WHAT NEEDS TO BE DONE: Using the listing below, retype exactly the lines starting at the one with "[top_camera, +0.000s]" and ending at the one with "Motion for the", and include both.

__________

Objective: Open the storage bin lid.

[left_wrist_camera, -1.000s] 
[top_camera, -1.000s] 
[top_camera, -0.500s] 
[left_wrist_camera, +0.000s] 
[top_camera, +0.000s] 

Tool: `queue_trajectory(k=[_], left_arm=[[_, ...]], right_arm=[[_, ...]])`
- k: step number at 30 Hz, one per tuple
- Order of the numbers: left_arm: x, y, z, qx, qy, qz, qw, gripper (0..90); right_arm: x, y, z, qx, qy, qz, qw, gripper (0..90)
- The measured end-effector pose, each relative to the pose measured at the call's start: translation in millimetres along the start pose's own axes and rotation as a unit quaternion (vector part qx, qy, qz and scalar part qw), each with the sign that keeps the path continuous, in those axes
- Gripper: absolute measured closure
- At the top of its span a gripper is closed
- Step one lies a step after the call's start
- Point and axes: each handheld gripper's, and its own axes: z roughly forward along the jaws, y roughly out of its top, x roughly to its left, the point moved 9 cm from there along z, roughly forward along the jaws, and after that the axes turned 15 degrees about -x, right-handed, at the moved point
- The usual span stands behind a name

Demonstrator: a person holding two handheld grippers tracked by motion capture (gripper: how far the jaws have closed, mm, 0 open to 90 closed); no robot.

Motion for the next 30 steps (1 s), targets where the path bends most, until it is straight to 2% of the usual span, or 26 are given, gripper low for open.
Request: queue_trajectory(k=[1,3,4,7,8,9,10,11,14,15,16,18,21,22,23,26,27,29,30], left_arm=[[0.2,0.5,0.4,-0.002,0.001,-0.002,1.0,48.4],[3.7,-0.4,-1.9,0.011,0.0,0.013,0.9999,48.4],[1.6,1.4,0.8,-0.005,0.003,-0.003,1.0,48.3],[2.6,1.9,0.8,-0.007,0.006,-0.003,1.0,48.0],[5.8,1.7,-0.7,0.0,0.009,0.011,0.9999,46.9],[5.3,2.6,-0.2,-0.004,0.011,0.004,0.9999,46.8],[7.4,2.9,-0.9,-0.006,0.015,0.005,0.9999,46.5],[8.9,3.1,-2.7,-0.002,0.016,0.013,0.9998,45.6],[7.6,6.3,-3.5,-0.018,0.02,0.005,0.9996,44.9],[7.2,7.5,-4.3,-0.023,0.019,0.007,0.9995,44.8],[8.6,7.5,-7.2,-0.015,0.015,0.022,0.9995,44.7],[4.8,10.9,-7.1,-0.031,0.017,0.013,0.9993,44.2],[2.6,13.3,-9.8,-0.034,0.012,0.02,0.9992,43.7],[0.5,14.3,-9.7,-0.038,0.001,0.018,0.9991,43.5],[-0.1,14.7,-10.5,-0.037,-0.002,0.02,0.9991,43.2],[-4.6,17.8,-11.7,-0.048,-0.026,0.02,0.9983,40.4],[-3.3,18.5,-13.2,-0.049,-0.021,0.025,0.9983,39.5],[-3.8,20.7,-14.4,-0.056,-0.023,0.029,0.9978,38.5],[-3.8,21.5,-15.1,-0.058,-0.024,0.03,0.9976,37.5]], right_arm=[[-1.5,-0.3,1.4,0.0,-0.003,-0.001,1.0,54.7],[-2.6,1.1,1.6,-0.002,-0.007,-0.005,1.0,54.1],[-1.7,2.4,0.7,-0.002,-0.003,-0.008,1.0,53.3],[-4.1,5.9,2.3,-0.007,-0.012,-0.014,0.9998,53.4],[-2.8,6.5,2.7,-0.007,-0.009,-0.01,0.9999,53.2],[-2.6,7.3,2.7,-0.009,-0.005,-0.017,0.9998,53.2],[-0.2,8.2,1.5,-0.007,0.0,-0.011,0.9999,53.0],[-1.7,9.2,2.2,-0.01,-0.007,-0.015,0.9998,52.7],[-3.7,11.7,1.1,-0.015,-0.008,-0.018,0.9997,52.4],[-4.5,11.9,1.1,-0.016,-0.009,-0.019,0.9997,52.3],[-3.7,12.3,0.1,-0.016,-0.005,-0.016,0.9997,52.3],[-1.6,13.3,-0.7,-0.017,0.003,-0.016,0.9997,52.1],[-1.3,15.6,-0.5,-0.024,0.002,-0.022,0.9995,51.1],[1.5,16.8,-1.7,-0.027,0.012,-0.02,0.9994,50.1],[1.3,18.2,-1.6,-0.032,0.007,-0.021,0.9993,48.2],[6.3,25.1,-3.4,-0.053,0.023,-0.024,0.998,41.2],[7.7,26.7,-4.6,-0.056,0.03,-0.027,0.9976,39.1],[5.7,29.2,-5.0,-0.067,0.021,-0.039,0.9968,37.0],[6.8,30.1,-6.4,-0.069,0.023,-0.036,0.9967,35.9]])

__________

ANSWER SPACE:
[top_camera, +0.000s] 

Tool: `queue_trajectory(k=[_], left_arm=[[_, ...]], right_arm=[[_, ...]])`
- k: step number at 30 Hz, one per tuple
- Order of the numbers: left_arm: x, y, z, qx, qy, qz, qw, gripper (0..90); right_arm: x, y, z, qx, qy, qz, qw, gripper (0..90)
- The measured end-effector pose, each relative to the pose measured at the call's start: translation in millimetres along the start pose's own axes and rotation as a unit quaternion (vector part qx, qy, qz and scalar part qw), each with the sign that keeps the path continuous, in those axes
- Gripper: absolute measured closure
- At the top of its span a gripper is closed
- Step one lies a step after the call's start
- Point and axes: each handheld gripper's, and its own axes: z roughly forward along the jaws, y roughly out of its top, x roughly to its left, the point moved 9 cm from there along z, roughly forward along the jaws, and after that the axes turned 15 degrees about -x, right-handed, at the moved point
- The usual span stands behind a name

Demonstrator: a person holding two handheld grippers tracked by motion capture (gripper: how far the jaws have closed, mm, 0 open to 90 closed); no robot.

Motion for the next 30 steps (1 s), targets where the path bends most, until it is straight to 2% of the usual span, or 26 are given, gripper low for open.

With that, the answer is done.